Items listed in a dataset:
== Segment start ==

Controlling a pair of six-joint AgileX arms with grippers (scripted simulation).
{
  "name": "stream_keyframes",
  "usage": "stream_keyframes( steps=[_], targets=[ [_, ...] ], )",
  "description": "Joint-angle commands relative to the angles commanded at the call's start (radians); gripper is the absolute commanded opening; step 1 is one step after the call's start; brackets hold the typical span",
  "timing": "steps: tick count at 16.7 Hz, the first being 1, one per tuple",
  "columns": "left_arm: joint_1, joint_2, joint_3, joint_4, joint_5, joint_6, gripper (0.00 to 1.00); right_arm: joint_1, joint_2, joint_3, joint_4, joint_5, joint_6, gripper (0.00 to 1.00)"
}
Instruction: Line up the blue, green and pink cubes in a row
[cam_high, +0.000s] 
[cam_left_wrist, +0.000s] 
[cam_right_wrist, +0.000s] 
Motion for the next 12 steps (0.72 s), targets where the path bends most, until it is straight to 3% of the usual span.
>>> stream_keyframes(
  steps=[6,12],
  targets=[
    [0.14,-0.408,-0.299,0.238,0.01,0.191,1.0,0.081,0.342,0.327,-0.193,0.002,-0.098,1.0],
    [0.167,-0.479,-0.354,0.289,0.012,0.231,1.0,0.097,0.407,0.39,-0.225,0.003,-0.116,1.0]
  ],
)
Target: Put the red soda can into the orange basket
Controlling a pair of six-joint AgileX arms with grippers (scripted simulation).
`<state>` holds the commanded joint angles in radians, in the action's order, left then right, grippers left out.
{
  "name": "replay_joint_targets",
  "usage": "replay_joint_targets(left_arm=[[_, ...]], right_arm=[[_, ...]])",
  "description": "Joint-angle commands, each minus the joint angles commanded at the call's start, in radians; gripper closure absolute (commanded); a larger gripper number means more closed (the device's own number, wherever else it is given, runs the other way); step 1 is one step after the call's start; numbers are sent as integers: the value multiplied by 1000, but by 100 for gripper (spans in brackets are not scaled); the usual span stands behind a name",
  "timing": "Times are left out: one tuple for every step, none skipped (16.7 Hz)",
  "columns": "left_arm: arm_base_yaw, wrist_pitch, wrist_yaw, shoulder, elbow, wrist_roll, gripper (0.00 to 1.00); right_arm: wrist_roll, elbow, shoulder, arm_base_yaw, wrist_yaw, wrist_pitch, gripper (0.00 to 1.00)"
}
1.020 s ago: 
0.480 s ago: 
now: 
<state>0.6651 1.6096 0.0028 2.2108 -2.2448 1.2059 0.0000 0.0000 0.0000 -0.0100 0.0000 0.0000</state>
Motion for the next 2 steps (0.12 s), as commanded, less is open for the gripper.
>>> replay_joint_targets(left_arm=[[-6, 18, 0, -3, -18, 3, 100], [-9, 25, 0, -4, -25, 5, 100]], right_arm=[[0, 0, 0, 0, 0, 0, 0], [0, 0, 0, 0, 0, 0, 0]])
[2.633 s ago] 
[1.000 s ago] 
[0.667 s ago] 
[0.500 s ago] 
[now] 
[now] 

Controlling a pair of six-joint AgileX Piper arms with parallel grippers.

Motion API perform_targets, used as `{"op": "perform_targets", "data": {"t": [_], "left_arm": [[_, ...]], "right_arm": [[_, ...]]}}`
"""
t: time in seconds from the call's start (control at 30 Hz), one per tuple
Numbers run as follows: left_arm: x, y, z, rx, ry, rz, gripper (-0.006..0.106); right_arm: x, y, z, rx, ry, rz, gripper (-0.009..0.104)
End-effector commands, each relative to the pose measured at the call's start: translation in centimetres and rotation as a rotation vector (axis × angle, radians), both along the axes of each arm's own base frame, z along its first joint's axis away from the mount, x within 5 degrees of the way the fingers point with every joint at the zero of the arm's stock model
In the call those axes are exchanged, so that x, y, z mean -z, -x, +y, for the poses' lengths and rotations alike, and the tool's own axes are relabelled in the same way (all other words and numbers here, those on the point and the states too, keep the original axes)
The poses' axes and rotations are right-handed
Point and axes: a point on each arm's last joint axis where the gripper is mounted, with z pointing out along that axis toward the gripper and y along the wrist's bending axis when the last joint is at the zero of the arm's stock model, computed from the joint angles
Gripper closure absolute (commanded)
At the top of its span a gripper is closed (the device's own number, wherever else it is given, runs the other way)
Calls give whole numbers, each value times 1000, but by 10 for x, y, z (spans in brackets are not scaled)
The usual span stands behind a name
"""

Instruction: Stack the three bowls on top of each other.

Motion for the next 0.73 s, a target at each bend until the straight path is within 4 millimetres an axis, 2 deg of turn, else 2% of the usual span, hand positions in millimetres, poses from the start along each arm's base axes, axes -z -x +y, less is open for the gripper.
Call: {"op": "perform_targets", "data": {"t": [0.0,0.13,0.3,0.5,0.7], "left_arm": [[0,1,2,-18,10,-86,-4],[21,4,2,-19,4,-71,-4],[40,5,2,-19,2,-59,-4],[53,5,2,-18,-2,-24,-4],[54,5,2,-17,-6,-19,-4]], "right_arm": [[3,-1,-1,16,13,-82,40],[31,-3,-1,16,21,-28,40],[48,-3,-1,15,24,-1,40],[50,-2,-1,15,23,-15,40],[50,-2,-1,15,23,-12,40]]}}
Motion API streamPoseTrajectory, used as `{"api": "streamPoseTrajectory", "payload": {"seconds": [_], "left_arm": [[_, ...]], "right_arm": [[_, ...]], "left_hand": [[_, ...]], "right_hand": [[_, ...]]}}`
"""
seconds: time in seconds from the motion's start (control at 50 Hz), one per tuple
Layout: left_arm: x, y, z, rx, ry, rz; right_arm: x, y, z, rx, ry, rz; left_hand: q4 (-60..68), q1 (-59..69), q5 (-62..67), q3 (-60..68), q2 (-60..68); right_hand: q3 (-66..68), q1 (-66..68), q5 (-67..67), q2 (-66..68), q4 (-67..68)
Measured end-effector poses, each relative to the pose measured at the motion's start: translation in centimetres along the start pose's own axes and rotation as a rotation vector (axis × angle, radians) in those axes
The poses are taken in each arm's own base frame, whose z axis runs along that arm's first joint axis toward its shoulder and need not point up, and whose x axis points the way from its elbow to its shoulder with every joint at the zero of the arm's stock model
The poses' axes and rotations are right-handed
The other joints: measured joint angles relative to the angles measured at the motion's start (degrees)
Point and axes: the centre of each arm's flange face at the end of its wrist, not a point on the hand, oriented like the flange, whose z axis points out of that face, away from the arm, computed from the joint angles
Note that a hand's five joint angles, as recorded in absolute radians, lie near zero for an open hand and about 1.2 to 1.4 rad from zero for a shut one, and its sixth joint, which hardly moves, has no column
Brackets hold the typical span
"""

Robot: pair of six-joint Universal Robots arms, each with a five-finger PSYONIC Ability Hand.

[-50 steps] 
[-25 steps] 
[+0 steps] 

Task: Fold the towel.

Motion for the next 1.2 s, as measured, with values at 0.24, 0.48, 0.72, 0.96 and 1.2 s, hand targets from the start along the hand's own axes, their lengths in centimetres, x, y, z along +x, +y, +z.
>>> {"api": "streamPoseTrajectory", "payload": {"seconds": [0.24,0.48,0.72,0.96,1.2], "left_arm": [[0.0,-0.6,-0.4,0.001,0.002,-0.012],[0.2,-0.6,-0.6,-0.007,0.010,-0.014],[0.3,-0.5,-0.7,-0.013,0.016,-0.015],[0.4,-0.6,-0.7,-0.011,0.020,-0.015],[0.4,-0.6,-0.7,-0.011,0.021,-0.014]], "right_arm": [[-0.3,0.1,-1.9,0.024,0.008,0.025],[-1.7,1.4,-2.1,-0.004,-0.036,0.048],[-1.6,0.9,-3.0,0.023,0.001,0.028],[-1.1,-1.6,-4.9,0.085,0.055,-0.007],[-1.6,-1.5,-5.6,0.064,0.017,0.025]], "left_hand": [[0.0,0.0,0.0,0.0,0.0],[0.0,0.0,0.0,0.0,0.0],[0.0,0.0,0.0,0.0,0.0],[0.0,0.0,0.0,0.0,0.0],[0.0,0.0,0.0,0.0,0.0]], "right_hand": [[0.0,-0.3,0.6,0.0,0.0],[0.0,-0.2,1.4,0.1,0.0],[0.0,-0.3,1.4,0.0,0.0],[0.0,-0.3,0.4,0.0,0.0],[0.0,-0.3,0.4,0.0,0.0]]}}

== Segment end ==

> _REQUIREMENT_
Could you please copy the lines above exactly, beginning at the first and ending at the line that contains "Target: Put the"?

> _RESULT OF THIS TASK_
Controlling a pair of six-joint AgileX arms with grippers (scripted simulation).
{
  "name": "stream_keyframes",
  "usage": "stream_keyframes( steps=[_], targets=[ [_, ...] ], )",
  "description": "Joint-angle commands relative to the angles commanded at the call's start (radians); gripper is the absolute commanded opening; step 1 is one step after the call's start; brackets hold the typical span",
  "timing": "steps: tick count at 16.7 Hz, the first being 1, one per tuple",
  "columns": "left_arm: joint_1, joint_2, joint_3, joint_4, joint_5, joint_6, gripper (0.00 to 1.00); right_arm: joint_1, joint_2, joint_3, joint_4, joint_5, joint_6, gripper (0.00 to 1.00)"
}
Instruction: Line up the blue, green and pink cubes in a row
[cam_high, +0.000s] 
[cam_left_wrist, +0.000s] 
[cam_right_wrist, +0.000s] 
Motion for the next 12 steps (0.72 s), targets where the path bends most, until it is straight to 3% of the usual span.
>>> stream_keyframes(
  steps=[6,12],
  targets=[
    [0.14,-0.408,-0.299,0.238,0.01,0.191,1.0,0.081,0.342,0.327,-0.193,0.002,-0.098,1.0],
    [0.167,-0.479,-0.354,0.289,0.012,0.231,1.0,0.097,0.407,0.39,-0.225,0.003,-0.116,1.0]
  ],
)
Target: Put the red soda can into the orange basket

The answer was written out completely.